Start of COLLECTED MATERIAL

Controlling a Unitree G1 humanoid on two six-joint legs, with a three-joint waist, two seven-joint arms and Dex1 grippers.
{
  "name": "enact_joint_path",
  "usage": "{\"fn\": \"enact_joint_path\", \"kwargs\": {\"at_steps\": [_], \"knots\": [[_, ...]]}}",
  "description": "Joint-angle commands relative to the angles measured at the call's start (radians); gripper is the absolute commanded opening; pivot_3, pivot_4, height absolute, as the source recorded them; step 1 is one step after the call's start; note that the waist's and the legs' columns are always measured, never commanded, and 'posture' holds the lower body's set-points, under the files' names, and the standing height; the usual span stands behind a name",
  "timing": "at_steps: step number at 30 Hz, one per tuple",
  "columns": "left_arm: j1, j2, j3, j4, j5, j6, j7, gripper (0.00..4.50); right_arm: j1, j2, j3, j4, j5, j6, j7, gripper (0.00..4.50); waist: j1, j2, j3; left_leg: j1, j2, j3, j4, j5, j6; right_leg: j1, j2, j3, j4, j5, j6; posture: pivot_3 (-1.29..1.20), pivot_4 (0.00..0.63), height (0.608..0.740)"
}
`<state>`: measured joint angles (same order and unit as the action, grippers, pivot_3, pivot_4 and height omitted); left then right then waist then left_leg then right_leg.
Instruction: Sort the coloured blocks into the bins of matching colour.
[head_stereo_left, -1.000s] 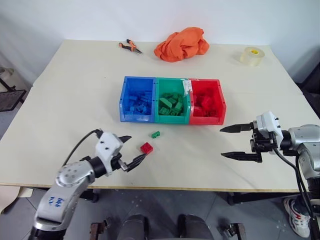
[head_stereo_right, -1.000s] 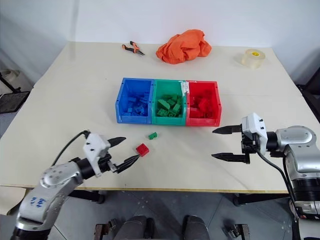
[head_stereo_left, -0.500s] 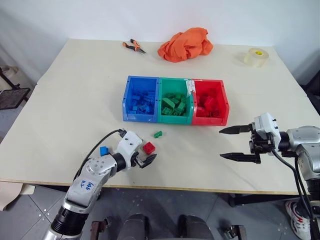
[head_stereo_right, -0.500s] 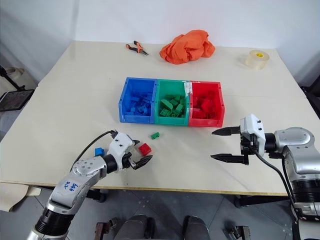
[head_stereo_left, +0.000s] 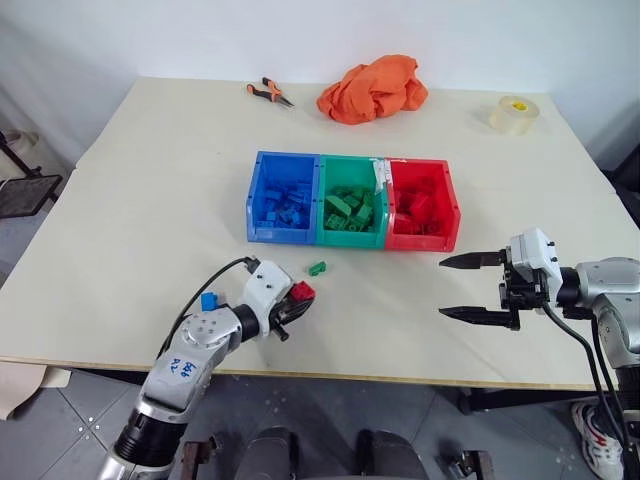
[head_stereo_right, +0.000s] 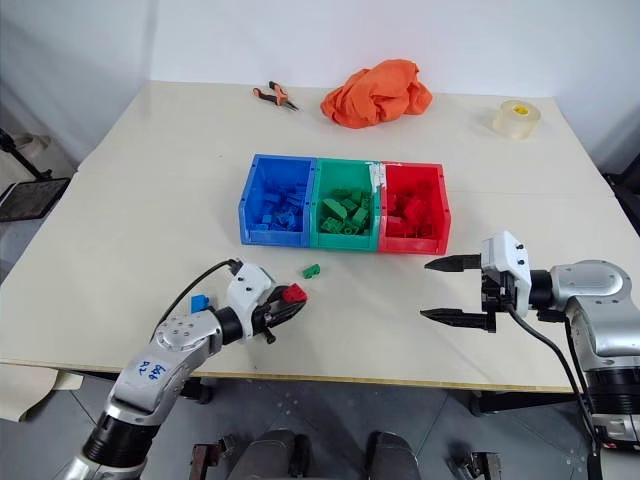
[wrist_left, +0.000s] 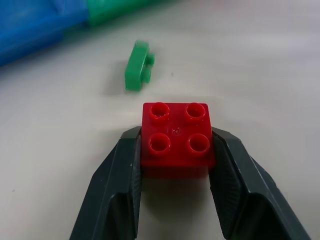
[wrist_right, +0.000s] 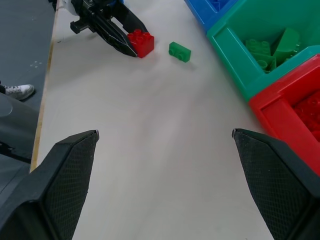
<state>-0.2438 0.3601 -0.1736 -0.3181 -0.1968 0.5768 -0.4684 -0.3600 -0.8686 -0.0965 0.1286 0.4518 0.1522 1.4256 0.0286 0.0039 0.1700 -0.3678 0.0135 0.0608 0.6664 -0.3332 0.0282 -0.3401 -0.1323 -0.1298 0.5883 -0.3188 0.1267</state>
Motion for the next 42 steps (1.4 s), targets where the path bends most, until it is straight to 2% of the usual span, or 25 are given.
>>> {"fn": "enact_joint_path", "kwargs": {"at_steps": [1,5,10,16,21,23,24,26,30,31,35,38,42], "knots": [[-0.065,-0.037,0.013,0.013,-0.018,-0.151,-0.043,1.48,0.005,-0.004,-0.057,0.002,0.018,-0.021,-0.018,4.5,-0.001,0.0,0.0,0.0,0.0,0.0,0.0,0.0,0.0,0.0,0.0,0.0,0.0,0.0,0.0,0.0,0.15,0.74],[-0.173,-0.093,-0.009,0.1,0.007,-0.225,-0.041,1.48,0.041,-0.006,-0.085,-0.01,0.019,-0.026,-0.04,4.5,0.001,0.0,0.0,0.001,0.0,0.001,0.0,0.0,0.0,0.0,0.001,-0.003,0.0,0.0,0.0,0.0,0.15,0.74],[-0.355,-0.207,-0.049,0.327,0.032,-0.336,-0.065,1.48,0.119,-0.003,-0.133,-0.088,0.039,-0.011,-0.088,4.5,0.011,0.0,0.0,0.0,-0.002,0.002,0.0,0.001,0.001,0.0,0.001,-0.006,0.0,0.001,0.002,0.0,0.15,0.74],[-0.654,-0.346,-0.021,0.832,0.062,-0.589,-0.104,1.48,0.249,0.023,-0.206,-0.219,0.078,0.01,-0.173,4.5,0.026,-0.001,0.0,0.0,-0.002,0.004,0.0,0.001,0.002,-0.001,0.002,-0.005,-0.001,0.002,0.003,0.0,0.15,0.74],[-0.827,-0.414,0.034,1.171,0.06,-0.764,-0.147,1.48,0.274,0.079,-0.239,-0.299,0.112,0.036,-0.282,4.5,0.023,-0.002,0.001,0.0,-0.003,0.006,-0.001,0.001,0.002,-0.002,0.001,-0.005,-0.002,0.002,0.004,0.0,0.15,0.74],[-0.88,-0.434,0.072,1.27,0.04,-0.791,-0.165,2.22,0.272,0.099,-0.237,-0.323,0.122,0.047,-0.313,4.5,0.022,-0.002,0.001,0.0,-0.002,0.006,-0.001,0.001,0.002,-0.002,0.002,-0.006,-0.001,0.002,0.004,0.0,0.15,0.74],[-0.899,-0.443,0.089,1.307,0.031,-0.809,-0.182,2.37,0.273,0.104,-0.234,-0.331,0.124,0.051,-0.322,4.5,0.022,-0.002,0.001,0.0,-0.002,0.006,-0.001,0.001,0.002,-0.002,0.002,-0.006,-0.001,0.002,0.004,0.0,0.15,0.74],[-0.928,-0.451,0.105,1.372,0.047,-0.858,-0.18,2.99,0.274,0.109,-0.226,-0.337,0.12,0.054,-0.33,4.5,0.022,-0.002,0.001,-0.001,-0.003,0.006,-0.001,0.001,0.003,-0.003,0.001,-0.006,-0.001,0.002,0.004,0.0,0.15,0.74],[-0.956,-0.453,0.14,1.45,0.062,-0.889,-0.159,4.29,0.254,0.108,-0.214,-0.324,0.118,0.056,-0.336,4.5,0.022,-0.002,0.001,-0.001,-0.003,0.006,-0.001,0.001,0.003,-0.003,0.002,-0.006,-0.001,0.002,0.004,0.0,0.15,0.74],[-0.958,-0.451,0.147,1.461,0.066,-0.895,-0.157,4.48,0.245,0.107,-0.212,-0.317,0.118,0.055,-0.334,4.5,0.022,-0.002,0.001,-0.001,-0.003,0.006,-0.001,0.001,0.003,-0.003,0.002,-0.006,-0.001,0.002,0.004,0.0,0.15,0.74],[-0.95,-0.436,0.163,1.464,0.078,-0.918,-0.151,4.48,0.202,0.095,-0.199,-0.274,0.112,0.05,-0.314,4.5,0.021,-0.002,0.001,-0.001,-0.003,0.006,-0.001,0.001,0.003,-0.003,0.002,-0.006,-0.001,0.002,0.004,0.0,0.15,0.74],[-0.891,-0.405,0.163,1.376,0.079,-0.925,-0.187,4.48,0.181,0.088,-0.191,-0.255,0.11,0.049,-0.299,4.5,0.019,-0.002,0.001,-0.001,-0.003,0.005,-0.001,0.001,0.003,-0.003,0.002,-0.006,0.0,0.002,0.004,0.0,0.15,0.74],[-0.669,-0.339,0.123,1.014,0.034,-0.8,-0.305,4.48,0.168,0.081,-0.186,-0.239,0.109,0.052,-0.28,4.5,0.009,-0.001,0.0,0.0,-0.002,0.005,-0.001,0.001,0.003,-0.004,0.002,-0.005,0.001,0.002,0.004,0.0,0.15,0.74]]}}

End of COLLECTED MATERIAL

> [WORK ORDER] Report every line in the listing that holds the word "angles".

> [RESULT OF THIS TASK]
  "description": "Joint-angle commands relative to the angles measured at the call's start (radians); gripper is the absolute commanded opening; pivot_3, pivot_4, height absolute, as the source recorded them; step 1 is one step after the call's start; note that the waist's and the legs' columns are always measured, never commanded, and 'posture' holds the lower body's set-points, under the files' names, and the standing height; the usual span stands behind a name",
`<state>`: measured joint angles (same order and unit as the action, grippers, pivot_3, pivot_4 and height omitted); left then right then waist then left_leg then right_leg.

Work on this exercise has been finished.